↓↓↓
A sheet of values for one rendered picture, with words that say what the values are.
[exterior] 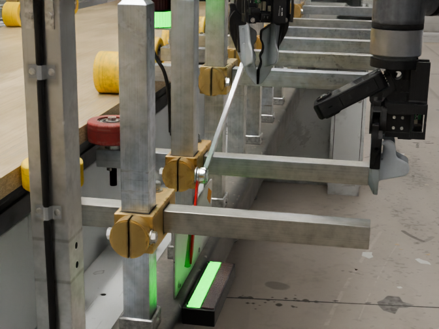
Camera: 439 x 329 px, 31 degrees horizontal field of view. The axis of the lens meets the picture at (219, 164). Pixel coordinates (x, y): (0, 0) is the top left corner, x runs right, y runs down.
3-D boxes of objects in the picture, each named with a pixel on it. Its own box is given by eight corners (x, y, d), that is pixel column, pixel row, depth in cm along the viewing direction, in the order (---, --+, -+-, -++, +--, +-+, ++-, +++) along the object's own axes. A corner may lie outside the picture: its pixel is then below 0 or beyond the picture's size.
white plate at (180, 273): (212, 234, 136) (213, 179, 133) (177, 299, 111) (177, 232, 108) (209, 234, 136) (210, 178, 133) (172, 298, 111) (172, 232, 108)
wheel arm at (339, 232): (368, 247, 100) (370, 215, 99) (368, 256, 97) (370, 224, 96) (46, 220, 108) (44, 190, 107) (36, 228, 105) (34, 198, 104)
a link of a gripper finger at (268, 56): (264, 89, 115) (266, 25, 113) (255, 82, 121) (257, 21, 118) (285, 89, 116) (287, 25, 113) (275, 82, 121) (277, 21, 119)
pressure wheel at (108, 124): (143, 179, 133) (142, 113, 130) (129, 194, 126) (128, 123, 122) (98, 176, 135) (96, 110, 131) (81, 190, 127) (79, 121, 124)
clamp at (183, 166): (211, 169, 131) (211, 140, 130) (193, 193, 119) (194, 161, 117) (178, 166, 132) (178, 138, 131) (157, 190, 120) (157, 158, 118)
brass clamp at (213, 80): (240, 84, 152) (240, 58, 151) (228, 97, 140) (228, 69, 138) (208, 83, 153) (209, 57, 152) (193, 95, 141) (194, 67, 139)
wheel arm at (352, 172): (367, 185, 124) (369, 158, 123) (366, 191, 121) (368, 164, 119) (102, 166, 131) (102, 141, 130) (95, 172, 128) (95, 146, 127)
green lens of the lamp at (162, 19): (178, 23, 120) (178, 9, 119) (168, 28, 114) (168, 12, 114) (140, 22, 121) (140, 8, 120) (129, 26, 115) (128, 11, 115)
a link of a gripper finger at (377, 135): (379, 172, 117) (384, 113, 114) (369, 171, 117) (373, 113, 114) (379, 163, 121) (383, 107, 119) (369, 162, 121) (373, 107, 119)
↑↑↑
# Instructions to follow:
Whenever the word "link" occurs in a line of the records, that line counts toward the total; state the total only.

# Answer section:
2